A Polícia Federal deflagrou nesta quinta-feira (6) a Operação Narco Express para atingir um grupo investigado por comércio e distribuição de drogas na Paraíba. Entre as medidas, a Justiça determinou o congelamento de criptomoedas em corretoras de bitcoin vinculadas a 14 suspeitos.
O que aconteceu: a operação cumpriu 18 mandados judiciais, sendo 11 de prisão preventiva e 7 de busca e apreensão. As ações ocorreram em João Pessoa, Cabedelo e Tibau do Sul, e miram uma organização que, segundo a investigação, usava redes sociais para vender drogas sintéticas e naturais.
Braço financeiro: de acordo com a PF, o núcleo financeiro do grupo recorria a pessoas interpostas para ocultar e pulverizar o dinheiro arrecadado com os crimes.
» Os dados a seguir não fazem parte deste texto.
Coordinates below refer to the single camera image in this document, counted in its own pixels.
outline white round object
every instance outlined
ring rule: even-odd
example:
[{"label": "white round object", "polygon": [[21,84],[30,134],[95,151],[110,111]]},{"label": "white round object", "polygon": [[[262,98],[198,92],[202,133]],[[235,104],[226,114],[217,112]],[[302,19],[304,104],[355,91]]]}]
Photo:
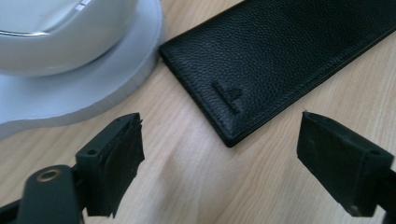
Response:
[{"label": "white round object", "polygon": [[0,139],[92,118],[132,94],[158,61],[164,38],[159,0],[138,0],[132,20],[116,46],[78,69],[49,77],[0,72]]},{"label": "white round object", "polygon": [[0,72],[48,76],[78,68],[125,34],[137,0],[1,0]]}]

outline screw hole
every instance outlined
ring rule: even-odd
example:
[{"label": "screw hole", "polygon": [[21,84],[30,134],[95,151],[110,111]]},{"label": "screw hole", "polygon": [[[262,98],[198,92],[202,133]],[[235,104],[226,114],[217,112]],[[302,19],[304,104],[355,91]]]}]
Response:
[{"label": "screw hole", "polygon": [[60,170],[48,170],[37,177],[39,182],[47,182],[55,179],[61,174]]},{"label": "screw hole", "polygon": [[88,155],[93,156],[97,153],[97,151],[95,149],[91,149],[88,151]]}]

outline wooden table
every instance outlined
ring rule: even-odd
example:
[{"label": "wooden table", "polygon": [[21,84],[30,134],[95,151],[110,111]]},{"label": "wooden table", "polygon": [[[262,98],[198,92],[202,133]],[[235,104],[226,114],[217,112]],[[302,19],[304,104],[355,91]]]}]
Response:
[{"label": "wooden table", "polygon": [[[239,0],[163,0],[171,38]],[[74,155],[107,124],[140,112],[146,160],[113,220],[87,223],[381,223],[351,217],[296,156],[302,112],[335,119],[396,154],[396,34],[364,53],[234,148],[220,141],[168,68],[159,62],[136,93],[74,125],[0,141],[0,202],[21,197],[24,180]]]}]

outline light wooden surface
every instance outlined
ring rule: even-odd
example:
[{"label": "light wooden surface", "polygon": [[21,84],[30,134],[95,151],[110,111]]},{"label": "light wooden surface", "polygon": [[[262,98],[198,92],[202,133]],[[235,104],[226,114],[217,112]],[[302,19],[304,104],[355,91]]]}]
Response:
[{"label": "light wooden surface", "polygon": [[[239,0],[162,0],[168,38]],[[0,204],[24,180],[74,155],[111,120],[140,112],[146,160],[115,219],[87,223],[381,223],[351,217],[296,157],[304,110],[338,120],[396,154],[396,34],[380,42],[234,148],[222,144],[167,67],[106,113],[0,141]]]}]

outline leather texture
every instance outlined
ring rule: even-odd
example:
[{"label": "leather texture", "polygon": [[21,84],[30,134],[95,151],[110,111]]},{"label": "leather texture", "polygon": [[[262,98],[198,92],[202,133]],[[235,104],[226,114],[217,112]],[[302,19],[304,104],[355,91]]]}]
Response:
[{"label": "leather texture", "polygon": [[233,147],[395,27],[395,0],[246,0],[160,54]]}]

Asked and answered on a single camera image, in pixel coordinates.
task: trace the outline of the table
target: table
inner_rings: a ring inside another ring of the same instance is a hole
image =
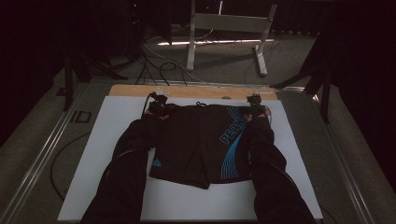
[[[253,89],[114,86],[102,104],[58,220],[79,221],[82,218],[96,192],[102,172],[111,160],[117,140],[129,123],[140,117],[146,97],[153,91],[169,92],[168,103],[178,105],[192,105],[197,101],[209,105],[247,105],[246,96],[251,95]],[[262,104],[269,106],[273,112],[272,127],[276,133],[276,145],[288,160],[287,172],[294,179],[314,218],[322,219],[315,192],[281,102],[271,89],[254,91],[261,94]],[[232,99],[222,100],[224,96]],[[148,173],[154,151],[152,149],[148,156]],[[212,184],[209,189],[198,189],[148,177],[141,218],[143,221],[256,220],[254,197],[251,181]]]
[[[195,0],[191,0],[191,33],[189,54],[187,58],[187,70],[192,72],[194,69],[195,59],[195,29],[215,29],[239,32],[262,33],[261,43],[256,46],[256,58],[259,63],[260,74],[267,76],[267,68],[265,65],[263,50],[265,40],[270,32],[271,23],[276,12],[276,4],[271,5],[267,18],[244,17],[231,15],[216,15],[195,12]]]

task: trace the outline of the black shorts
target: black shorts
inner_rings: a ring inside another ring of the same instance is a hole
[[[150,176],[207,189],[250,179],[247,122],[238,106],[178,107],[163,123]]]

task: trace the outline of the white stand
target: white stand
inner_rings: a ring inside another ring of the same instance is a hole
[[[267,69],[263,58],[263,50],[265,40],[267,39],[267,36],[270,32],[275,11],[276,4],[272,4],[267,18],[195,13],[195,0],[191,0],[191,34],[189,54],[187,58],[187,70],[189,72],[194,70],[195,29],[214,29],[253,33],[262,32],[261,43],[260,45],[256,46],[256,57],[260,67],[260,74],[266,77]]]

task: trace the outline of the black garment
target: black garment
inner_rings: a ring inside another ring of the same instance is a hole
[[[250,179],[247,122],[238,106],[180,106],[163,123],[150,176],[208,189]]]
[[[150,115],[130,125],[117,143],[110,170],[104,173],[81,224],[139,222],[148,153],[139,150],[119,155],[133,148],[156,146],[160,132],[161,120]],[[283,173],[286,160],[274,146],[268,119],[248,123],[242,139],[252,154],[251,178],[257,192],[254,208],[260,223],[314,224],[299,190]]]

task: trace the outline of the sleeve
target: sleeve
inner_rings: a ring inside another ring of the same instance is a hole
[[[133,121],[120,137],[95,197],[81,224],[138,223],[146,187],[148,150],[155,147],[162,120],[152,115]]]
[[[244,131],[251,154],[254,209],[260,223],[316,223],[299,190],[285,173],[286,159],[274,145],[268,118],[252,120]]]

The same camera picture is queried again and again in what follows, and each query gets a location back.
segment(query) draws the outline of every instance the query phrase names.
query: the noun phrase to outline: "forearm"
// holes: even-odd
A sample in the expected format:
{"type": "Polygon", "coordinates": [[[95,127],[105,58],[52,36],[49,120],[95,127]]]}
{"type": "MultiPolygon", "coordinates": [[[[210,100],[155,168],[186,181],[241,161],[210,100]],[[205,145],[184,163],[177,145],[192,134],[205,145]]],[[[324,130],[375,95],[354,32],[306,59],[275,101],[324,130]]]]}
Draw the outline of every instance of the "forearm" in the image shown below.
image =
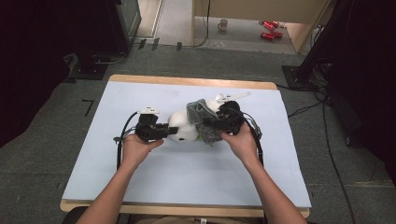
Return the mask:
{"type": "Polygon", "coordinates": [[[80,223],[116,223],[134,169],[121,168],[78,220],[80,223]]]}
{"type": "Polygon", "coordinates": [[[259,161],[245,166],[259,193],[269,223],[306,223],[300,211],[276,185],[259,161]]]}

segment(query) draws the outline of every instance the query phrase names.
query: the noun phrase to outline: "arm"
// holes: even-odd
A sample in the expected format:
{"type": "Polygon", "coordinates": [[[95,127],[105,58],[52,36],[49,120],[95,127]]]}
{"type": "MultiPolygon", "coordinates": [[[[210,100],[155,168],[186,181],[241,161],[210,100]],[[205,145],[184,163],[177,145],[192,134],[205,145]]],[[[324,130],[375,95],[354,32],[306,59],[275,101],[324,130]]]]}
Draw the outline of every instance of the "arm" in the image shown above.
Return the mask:
{"type": "Polygon", "coordinates": [[[224,132],[220,135],[250,173],[269,223],[306,223],[298,209],[262,167],[257,157],[256,143],[246,123],[235,136],[224,132]]]}
{"type": "Polygon", "coordinates": [[[81,216],[77,224],[116,223],[122,199],[134,171],[150,151],[162,143],[163,140],[146,143],[135,134],[128,135],[123,142],[120,169],[81,216]]]}

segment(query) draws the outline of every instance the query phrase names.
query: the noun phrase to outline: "wooden table edge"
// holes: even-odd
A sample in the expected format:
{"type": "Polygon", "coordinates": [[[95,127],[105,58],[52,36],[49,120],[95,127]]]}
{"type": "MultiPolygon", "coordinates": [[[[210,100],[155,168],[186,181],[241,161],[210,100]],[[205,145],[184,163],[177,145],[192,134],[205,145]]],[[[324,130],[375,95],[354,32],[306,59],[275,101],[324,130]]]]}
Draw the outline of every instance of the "wooden table edge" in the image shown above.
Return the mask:
{"type": "MultiPolygon", "coordinates": [[[[64,212],[70,212],[73,208],[90,206],[92,201],[69,201],[62,199],[60,207],[64,212]]],[[[303,217],[309,216],[309,208],[298,208],[303,217]]],[[[144,215],[166,215],[166,216],[201,216],[201,217],[262,217],[263,211],[260,207],[239,207],[239,206],[201,206],[181,204],[155,204],[141,205],[123,203],[120,213],[144,214],[144,215]]]]}
{"type": "Polygon", "coordinates": [[[210,86],[239,89],[277,90],[273,82],[225,80],[195,77],[155,77],[139,75],[113,75],[109,81],[135,82],[150,84],[184,85],[184,86],[210,86]]]}

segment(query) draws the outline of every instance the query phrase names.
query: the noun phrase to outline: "human hand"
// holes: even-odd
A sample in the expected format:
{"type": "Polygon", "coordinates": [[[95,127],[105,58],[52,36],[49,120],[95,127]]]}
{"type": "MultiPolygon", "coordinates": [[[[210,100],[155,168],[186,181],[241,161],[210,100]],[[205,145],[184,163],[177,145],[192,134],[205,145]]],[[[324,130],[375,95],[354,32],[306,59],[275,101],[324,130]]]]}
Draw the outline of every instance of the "human hand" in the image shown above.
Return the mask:
{"type": "Polygon", "coordinates": [[[137,166],[147,157],[152,149],[163,144],[163,140],[144,142],[136,134],[128,135],[122,144],[121,167],[136,169],[137,166]]]}
{"type": "Polygon", "coordinates": [[[237,135],[220,132],[221,138],[226,141],[235,156],[246,166],[251,162],[260,162],[257,156],[257,146],[251,131],[246,123],[243,123],[237,135]]]}

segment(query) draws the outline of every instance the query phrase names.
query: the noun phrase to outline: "gray carpet floor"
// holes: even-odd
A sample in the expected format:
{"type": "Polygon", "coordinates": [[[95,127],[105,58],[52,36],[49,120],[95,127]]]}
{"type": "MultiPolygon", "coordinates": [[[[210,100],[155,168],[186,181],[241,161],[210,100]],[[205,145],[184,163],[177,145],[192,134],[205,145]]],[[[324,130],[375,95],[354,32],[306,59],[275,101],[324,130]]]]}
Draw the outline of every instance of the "gray carpet floor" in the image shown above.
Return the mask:
{"type": "MultiPolygon", "coordinates": [[[[304,56],[221,49],[159,46],[133,48],[111,64],[104,80],[62,83],[29,129],[0,149],[0,223],[62,223],[59,204],[79,150],[113,74],[270,81],[286,85],[281,65],[299,65],[304,56]],[[90,103],[92,109],[87,113],[90,103]]],[[[288,113],[317,102],[313,92],[280,89],[288,113]]],[[[326,146],[322,106],[290,118],[312,209],[308,220],[352,223],[326,146]]],[[[335,164],[356,223],[395,223],[396,190],[384,164],[365,148],[349,148],[336,115],[324,106],[335,164]]]]}

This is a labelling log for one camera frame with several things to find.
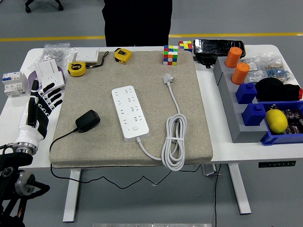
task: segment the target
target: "yellow tape measure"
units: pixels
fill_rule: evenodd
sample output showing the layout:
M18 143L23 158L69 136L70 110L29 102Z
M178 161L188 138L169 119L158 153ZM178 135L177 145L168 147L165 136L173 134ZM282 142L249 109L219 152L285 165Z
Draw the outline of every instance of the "yellow tape measure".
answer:
M127 49L118 48L115 50L115 60L121 64L126 65L132 57L132 52Z
M86 72L86 64L85 62L71 62L67 71L73 77L80 77Z

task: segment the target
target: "robotic arm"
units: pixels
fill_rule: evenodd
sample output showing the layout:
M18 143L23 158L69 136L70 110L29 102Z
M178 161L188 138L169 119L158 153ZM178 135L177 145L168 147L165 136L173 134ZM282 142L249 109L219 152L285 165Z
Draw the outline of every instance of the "robotic arm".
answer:
M28 171L19 170L20 166L28 166L33 161L33 155L38 151L39 142L46 137L48 116L52 110L62 103L60 88L49 92L54 83L38 90L39 82L34 80L30 99L27 103L20 123L19 135L14 143L3 145L0 155L0 227L25 227L23 217L27 200L41 196L49 191L50 187L36 181L35 176ZM5 154L11 148L13 153ZM18 213L10 214L20 199ZM4 209L3 201L9 204Z

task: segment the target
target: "rubik's cube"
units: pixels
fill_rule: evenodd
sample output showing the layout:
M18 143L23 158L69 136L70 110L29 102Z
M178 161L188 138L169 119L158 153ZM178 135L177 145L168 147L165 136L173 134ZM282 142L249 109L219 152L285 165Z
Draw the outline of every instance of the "rubik's cube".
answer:
M177 65L178 46L165 45L163 52L163 65Z
M179 50L192 52L193 45L191 41L179 41Z

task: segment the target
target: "blue plastic bin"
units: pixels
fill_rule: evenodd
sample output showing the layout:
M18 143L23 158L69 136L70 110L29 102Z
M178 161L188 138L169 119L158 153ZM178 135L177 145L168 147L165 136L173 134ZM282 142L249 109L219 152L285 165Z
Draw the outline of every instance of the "blue plastic bin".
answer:
M259 102L263 104L265 110L272 104L276 104L278 109L287 110L287 109L299 109L303 113L303 101L288 101L288 102ZM287 143L303 143L303 133L301 134L288 134L288 135L272 135L271 131L265 121L268 132L261 139L261 143L264 146L270 146L273 144L287 144Z

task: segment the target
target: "yellow floor line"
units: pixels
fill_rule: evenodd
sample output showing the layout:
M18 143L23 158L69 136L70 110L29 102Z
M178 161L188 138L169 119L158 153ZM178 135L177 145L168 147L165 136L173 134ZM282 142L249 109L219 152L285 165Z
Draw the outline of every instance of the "yellow floor line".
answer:
M205 33L205 34L175 34L170 38L187 37L239 37L239 36L300 36L303 32L281 32L281 33ZM22 38L0 38L0 42L22 42L22 41L49 41L49 40L85 40L105 39L100 36L59 36L59 37L22 37Z

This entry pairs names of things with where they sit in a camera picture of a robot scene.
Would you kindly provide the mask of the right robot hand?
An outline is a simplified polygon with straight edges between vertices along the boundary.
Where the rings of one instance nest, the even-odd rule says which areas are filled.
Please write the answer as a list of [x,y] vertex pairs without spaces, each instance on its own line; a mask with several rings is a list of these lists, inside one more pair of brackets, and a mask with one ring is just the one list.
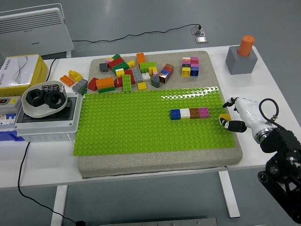
[[228,121],[220,116],[220,125],[229,131],[241,133],[245,132],[247,128],[250,128],[254,140],[260,144],[273,130],[273,127],[266,124],[266,120],[259,111],[259,103],[241,97],[232,97],[223,104],[223,108],[233,105],[235,106],[234,110],[239,113],[242,120]]

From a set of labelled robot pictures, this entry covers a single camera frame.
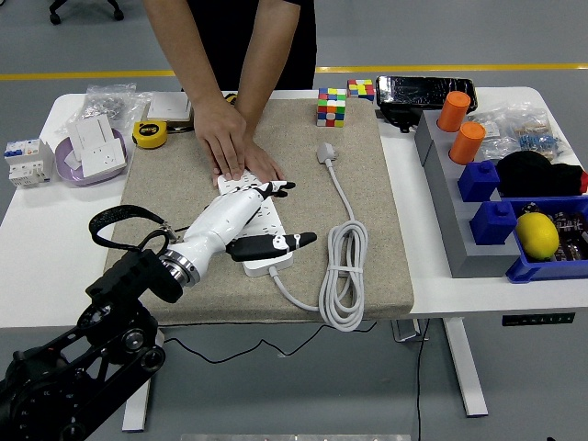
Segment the person's right hand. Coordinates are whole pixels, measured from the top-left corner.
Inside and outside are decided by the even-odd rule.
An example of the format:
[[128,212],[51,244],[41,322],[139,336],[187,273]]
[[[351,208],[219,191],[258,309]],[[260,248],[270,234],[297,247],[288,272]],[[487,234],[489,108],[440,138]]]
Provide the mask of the person's right hand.
[[245,120],[222,96],[192,100],[198,143],[216,179],[239,180],[244,171]]

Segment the person's left hand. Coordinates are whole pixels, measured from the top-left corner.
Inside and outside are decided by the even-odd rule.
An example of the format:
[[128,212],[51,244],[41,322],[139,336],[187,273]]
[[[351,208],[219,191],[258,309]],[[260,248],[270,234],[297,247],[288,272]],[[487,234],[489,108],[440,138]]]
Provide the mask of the person's left hand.
[[244,166],[262,183],[286,178],[279,164],[254,141],[245,144]]

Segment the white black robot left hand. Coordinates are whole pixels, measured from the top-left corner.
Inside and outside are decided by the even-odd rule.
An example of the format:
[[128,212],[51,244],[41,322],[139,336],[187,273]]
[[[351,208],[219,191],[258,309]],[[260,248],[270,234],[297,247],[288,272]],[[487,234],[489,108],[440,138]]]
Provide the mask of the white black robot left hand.
[[270,181],[214,198],[187,229],[183,242],[170,245],[160,257],[164,266],[180,285],[193,286],[205,276],[215,254],[226,252],[235,262],[256,261],[313,243],[317,240],[314,232],[238,236],[267,198],[282,198],[294,186],[293,182]]

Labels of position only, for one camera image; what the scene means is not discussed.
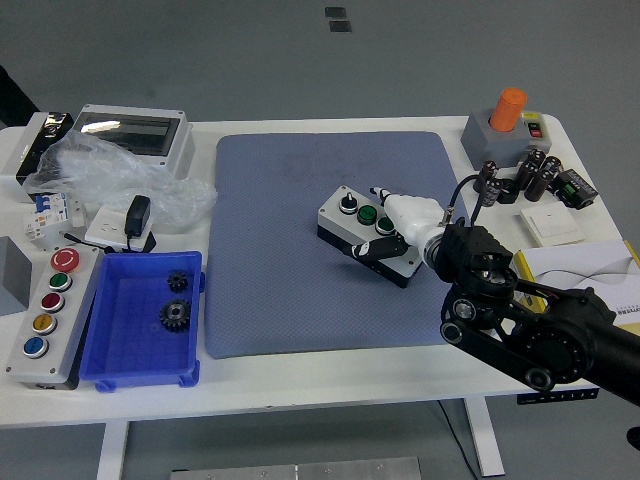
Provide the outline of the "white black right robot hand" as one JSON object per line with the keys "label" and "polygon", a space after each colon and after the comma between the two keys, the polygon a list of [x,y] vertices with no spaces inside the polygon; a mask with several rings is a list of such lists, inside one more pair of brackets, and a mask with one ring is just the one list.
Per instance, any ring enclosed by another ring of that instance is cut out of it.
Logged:
{"label": "white black right robot hand", "polygon": [[432,198],[391,193],[381,187],[370,191],[380,198],[396,234],[346,246],[342,252],[362,262],[373,262],[402,256],[414,246],[422,261],[432,265],[445,231],[445,211],[439,203]]}

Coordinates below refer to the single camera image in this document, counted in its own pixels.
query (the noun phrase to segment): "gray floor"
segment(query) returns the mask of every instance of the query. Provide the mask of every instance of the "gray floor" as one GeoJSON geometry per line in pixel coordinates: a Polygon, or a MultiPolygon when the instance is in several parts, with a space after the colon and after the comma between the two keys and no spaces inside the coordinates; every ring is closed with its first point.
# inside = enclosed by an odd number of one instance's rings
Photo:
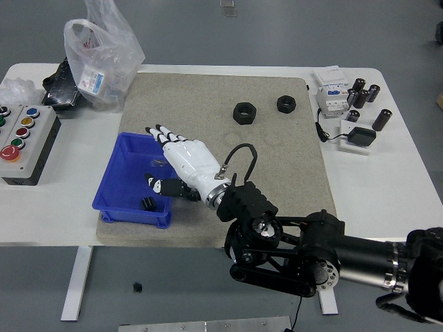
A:
{"type": "MultiPolygon", "coordinates": [[[[437,0],[116,1],[146,64],[379,69],[443,198],[443,46],[437,0]]],[[[82,1],[2,1],[0,77],[20,62],[61,62],[63,27],[82,1]]],[[[0,248],[0,331],[116,331],[119,324],[293,317],[298,298],[238,284],[215,249],[95,248],[78,322],[60,322],[75,248],[0,248]],[[143,292],[132,291],[140,282],[143,292]]],[[[382,290],[340,282],[338,316],[305,299],[298,331],[435,331],[375,308],[382,290]]]]}

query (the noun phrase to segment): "table leg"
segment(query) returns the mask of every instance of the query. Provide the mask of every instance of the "table leg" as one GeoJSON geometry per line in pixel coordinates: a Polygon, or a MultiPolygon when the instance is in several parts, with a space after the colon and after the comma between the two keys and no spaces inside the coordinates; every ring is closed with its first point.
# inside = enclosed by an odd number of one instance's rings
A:
{"type": "Polygon", "coordinates": [[[71,280],[64,302],[61,321],[77,321],[88,276],[93,246],[80,246],[75,257],[71,280]]]}

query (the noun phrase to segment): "robot finger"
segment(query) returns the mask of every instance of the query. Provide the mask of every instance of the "robot finger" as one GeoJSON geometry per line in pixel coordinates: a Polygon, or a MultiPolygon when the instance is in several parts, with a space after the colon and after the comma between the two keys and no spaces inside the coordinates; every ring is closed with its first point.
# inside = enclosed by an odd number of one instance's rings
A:
{"type": "Polygon", "coordinates": [[[155,140],[158,140],[159,135],[163,135],[163,133],[157,129],[154,128],[150,128],[150,127],[146,127],[145,128],[146,132],[150,133],[151,135],[153,135],[155,140]]]}
{"type": "Polygon", "coordinates": [[[176,135],[175,133],[172,133],[168,128],[165,126],[162,126],[161,124],[156,124],[155,126],[157,130],[161,131],[165,137],[167,137],[171,142],[178,142],[178,141],[184,141],[187,140],[182,135],[176,135]]]}
{"type": "Polygon", "coordinates": [[[148,133],[150,133],[151,135],[153,135],[155,141],[159,142],[159,143],[160,143],[160,146],[162,146],[162,147],[163,147],[166,143],[169,143],[169,142],[170,142],[170,140],[169,140],[168,138],[166,138],[165,135],[163,135],[163,133],[162,133],[161,131],[157,130],[157,129],[146,127],[145,130],[146,130],[148,133]]]}

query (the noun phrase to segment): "blue plastic bin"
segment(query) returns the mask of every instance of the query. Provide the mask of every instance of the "blue plastic bin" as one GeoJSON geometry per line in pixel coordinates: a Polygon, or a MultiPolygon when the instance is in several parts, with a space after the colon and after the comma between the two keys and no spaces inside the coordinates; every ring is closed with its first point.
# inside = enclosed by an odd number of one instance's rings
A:
{"type": "Polygon", "coordinates": [[[152,136],[120,133],[92,203],[92,207],[102,213],[103,221],[146,223],[158,228],[170,226],[172,199],[154,193],[145,180],[145,173],[156,178],[177,177],[152,136]],[[141,207],[141,200],[149,196],[156,203],[153,212],[141,207]]]}

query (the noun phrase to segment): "beige mat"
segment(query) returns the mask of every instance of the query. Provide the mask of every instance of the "beige mat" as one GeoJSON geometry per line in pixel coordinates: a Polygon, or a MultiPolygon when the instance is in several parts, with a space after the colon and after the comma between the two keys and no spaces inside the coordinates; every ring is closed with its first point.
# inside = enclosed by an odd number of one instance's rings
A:
{"type": "MultiPolygon", "coordinates": [[[[306,216],[321,209],[336,214],[306,83],[300,78],[139,73],[127,96],[120,132],[145,133],[145,127],[155,124],[205,142],[220,163],[236,145],[252,143],[258,161],[250,180],[280,216],[306,216]],[[296,99],[295,111],[277,111],[281,95],[296,99]],[[238,102],[255,105],[253,124],[234,121],[238,102]]],[[[237,172],[241,184],[251,159],[247,149],[239,150],[228,177],[237,172]]],[[[219,221],[202,202],[174,199],[172,216],[167,230],[100,219],[97,236],[108,246],[223,246],[229,223],[219,221]]]]}

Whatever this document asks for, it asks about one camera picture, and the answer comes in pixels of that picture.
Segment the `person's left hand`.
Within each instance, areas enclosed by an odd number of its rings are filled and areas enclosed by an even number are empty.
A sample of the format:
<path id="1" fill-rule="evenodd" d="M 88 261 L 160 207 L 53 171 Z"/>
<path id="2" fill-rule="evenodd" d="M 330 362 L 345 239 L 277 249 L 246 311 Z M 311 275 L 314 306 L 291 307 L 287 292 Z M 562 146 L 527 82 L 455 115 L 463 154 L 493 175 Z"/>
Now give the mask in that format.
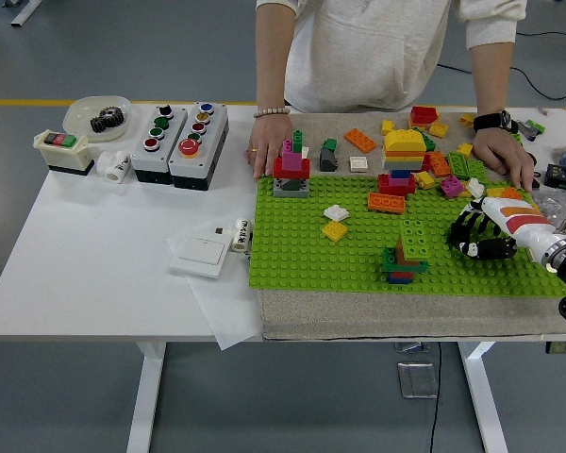
<path id="1" fill-rule="evenodd" d="M 514 137 L 500 128 L 479 130 L 474 136 L 474 154 L 495 173 L 507 176 L 518 189 L 530 192 L 534 161 Z"/>

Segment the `person's right hand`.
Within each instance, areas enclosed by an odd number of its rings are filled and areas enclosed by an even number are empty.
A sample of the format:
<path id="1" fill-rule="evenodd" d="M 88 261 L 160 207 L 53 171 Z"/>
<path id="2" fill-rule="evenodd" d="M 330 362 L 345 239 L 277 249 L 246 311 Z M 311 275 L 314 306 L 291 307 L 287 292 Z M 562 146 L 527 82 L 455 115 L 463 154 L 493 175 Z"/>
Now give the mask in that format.
<path id="1" fill-rule="evenodd" d="M 288 114 L 271 114 L 258 117 L 249 138 L 246 151 L 254 179 L 270 176 L 275 159 L 280 154 L 284 141 L 292 136 L 292 124 Z"/>

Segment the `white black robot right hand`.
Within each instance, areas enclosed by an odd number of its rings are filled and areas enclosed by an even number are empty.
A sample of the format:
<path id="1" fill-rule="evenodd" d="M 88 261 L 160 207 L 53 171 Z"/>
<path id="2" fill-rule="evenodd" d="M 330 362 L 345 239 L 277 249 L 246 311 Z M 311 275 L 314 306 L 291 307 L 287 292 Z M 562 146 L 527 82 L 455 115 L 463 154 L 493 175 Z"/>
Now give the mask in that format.
<path id="1" fill-rule="evenodd" d="M 451 225 L 447 242 L 475 260 L 501 260 L 526 248 L 554 272 L 566 255 L 566 235 L 524 200 L 485 196 L 472 200 Z"/>
O bloqueio dos criptoativos busca impedir que esses valores sejam transferidos para carteiras anônimas fora do alcance das autoridades. A PF não informou quais corretoras foram acionadas nem se havia saldos em cripto disponíveis para apreensão.
Para o leitor brasileiro, o caso mostra que corretoras que operam no país podem ser obrigadas pela Justiça a bloquear saldos ligados a investigações criminais.
Como o esquema funcionava: a apuração aponta que a organização mantinha estufas climatizadas para cultivo hidropônico de maconha em imóveis alugados, além de locais de armazenamento e uma rede de entregadores para distribuir as drogas aos compradores finais. Agentes também recolheram provas materiais nos endereços alvos.
Os investigados poderão responder por tráfico de drogas, associação para o tráfico, atos de violência armada e lavagem de dinheiro. A decisão judicial também inclui bloqueio de contas bancárias e sequestro de bens físicos.